Then I went to Stanford to visit the Stanford crew, especially S. I stayed in F and S’s Stanford commune. At this point, I became a writer-poet. I wrote some poems and short stories. One of those short stories was a crass imitation of the love affairs in Nanjing 1937 in which I cast members of the commune as characters—incidentally, becoming a better writer is another reason for starting this newsletter. Having an audience to write for is highly motivating, and it completely changes my process; it makes me think differently about the words I put down.

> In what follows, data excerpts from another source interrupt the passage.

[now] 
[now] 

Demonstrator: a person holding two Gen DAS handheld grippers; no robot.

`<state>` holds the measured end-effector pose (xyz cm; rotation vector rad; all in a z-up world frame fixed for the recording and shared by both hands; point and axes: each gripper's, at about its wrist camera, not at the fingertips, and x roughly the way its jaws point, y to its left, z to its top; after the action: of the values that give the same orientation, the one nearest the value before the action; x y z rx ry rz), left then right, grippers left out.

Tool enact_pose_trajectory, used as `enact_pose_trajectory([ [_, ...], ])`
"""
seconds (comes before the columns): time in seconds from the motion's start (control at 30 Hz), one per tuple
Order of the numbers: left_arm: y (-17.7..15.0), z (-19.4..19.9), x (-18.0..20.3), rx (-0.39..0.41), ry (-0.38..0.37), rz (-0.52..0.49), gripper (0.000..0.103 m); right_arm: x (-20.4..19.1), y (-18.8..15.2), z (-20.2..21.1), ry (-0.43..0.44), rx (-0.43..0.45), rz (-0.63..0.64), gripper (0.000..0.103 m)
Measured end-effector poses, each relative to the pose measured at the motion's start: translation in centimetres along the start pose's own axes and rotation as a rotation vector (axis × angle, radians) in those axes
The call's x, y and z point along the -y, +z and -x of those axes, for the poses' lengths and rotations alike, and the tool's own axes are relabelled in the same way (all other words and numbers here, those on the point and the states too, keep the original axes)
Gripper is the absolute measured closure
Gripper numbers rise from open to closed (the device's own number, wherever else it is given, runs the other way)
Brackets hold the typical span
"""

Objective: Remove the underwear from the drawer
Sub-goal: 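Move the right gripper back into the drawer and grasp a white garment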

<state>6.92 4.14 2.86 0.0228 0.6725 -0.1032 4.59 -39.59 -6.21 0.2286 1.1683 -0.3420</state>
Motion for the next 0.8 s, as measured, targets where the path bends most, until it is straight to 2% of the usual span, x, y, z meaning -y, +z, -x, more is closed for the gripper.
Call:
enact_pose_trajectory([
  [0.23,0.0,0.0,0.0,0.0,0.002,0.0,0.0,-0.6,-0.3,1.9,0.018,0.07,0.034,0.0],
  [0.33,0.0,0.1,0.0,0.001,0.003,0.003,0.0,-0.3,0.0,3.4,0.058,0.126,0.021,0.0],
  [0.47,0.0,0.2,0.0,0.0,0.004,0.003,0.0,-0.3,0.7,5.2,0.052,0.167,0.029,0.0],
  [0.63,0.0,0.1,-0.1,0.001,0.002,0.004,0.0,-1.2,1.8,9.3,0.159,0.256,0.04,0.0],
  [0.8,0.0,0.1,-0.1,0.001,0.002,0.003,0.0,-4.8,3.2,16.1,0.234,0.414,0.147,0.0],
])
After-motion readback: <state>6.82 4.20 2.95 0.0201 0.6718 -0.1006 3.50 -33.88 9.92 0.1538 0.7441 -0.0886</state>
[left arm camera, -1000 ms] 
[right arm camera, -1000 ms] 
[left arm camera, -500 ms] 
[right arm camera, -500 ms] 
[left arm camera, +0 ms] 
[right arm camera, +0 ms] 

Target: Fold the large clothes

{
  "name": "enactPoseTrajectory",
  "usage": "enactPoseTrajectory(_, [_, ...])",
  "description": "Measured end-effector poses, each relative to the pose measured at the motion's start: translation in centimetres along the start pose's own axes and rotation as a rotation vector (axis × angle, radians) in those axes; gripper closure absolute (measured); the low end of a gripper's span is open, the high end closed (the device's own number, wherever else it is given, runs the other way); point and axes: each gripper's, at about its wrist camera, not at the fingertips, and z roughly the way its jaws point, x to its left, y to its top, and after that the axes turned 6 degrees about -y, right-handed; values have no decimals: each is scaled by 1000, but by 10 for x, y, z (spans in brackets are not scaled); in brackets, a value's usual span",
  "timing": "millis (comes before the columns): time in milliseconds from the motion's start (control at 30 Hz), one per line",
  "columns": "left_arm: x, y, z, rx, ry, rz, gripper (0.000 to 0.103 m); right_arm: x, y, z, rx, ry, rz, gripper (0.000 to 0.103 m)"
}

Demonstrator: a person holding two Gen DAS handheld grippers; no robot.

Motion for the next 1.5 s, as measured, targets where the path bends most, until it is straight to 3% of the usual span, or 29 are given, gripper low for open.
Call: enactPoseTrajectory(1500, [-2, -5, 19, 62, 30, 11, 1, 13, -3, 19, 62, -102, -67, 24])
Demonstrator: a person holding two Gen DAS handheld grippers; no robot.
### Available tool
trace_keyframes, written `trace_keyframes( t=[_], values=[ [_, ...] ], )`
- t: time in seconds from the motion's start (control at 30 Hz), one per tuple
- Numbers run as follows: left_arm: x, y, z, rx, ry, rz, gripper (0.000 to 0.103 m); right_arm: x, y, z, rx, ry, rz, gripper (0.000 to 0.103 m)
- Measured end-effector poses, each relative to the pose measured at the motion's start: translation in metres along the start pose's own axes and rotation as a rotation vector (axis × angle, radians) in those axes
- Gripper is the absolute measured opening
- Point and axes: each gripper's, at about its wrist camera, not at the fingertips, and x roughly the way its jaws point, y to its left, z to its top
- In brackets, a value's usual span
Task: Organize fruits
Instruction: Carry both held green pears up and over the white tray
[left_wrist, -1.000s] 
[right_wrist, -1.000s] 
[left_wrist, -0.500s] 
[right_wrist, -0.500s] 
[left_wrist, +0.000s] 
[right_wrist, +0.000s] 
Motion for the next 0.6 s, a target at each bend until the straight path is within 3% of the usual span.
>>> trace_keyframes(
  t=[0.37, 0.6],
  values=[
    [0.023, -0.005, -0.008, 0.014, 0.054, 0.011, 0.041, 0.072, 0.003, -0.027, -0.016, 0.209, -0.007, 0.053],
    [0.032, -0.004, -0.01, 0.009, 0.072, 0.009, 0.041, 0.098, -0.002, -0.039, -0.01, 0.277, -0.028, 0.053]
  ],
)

After Stanford, I stayed with: JC and GJ at “Incepto” (another house)—I read half of Steve Jobs’ biography here and took up gouache painting with MX, then I stayed with AL and her Berkeley Singaporean community at (surprise, surprise) Berkeley, then with MX and RH for a day. At some point, MX was living at a house with a travelling poet called A and some brain engineers, including NS, at the now deceased “Only Panic” house (rest in peace.) NS is a ‘funemployed’ highly technical neurotech enthusiast, psychonaut, and purchaser of GameStop stocks; I liked him a lot. He has a dirt bike. I’m also funemployed right now. NS referred me to the Recurse Center; he did Recurse instead of college—more on RC below. Each of these episodes deserves its own post, but I have yet to digest them.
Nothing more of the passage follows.